▸ **Work instruction**
Copying exactly, give the lines in the material below from the one with "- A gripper" to the one with "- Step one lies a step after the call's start", ends included, and nothing besides.

▸ **Available data**
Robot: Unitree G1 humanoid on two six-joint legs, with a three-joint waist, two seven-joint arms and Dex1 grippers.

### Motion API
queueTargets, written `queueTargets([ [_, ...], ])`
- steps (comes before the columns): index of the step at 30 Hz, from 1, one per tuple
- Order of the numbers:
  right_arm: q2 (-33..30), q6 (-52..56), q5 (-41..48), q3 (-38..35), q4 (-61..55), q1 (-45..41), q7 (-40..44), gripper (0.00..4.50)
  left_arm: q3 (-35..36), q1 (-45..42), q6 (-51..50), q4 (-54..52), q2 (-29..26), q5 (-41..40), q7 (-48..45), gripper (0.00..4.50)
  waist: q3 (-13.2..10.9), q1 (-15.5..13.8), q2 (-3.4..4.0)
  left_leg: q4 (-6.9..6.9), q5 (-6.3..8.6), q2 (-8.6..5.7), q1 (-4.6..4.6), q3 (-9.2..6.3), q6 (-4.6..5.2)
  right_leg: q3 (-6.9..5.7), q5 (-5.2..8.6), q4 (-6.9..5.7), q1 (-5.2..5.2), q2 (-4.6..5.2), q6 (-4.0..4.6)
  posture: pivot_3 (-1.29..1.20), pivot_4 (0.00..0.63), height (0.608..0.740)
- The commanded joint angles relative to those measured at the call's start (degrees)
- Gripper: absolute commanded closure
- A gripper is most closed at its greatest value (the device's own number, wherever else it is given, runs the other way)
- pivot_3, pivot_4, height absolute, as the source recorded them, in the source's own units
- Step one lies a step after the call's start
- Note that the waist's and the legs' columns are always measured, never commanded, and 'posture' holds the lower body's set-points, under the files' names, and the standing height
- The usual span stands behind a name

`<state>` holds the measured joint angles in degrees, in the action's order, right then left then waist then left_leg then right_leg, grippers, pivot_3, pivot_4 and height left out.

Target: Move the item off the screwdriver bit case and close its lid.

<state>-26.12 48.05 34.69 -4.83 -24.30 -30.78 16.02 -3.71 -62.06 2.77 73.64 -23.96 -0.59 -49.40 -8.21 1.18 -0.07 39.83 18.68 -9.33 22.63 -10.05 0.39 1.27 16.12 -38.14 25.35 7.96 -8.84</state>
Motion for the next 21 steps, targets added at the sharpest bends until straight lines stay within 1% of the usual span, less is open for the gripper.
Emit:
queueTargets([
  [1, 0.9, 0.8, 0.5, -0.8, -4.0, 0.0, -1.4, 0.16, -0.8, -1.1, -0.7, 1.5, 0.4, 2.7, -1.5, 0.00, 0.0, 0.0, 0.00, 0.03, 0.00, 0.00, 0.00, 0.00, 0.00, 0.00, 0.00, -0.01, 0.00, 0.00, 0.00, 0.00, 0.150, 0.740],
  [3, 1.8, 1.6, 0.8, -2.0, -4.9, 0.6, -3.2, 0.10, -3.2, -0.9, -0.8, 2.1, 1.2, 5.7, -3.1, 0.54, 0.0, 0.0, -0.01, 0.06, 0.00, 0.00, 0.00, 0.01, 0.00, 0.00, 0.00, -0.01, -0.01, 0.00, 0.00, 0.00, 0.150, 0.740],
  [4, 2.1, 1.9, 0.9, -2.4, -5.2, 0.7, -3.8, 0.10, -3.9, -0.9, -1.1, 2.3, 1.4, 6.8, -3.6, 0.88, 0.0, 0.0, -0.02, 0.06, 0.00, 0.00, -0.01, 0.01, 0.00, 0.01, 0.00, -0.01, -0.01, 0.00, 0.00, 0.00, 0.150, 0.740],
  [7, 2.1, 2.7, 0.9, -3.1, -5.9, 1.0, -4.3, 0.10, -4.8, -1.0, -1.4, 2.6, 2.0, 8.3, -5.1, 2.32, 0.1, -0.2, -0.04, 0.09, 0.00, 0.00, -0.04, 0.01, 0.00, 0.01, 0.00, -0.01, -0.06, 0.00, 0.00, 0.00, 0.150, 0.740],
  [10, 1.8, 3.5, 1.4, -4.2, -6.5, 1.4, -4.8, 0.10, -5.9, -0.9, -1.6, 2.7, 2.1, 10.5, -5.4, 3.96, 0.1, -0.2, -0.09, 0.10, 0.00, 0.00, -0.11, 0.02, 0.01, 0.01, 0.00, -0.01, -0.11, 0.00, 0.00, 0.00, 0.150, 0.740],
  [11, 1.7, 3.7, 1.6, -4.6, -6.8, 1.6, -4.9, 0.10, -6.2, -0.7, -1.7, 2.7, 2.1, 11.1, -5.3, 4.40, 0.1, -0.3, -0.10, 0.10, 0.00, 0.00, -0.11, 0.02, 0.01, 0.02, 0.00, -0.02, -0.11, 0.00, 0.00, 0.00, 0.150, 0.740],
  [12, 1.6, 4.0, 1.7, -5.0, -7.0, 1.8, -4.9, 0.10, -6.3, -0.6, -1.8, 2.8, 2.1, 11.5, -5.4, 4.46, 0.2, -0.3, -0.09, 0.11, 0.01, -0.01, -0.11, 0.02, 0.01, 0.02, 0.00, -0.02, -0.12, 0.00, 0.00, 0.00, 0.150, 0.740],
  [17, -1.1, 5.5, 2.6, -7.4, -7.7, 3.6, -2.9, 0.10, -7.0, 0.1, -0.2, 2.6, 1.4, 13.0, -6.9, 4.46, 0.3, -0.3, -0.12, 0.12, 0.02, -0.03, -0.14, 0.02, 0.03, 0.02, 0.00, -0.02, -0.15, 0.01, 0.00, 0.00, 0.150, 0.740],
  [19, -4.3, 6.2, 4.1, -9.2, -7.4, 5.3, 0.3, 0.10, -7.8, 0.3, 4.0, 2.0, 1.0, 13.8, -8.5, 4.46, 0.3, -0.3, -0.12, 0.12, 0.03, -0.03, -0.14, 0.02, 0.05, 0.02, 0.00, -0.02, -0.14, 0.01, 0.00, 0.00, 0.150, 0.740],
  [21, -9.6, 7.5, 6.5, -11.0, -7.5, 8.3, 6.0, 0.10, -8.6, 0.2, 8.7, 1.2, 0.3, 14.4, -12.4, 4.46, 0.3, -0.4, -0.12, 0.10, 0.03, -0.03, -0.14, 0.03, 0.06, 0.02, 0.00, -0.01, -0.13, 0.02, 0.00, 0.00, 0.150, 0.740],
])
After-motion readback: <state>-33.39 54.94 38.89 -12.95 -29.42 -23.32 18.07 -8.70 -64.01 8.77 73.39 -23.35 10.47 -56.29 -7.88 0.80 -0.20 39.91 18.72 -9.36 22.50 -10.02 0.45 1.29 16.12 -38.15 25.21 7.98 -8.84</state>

▸ **Answer box**
- A gripper is most closed at its greatest value (the device's own number, wherever else it is given, runs the other way)
- pivot_3, pivot_4, height absolute, as the source recorded them, in the source's own units
- Step one lies a step after the call's start

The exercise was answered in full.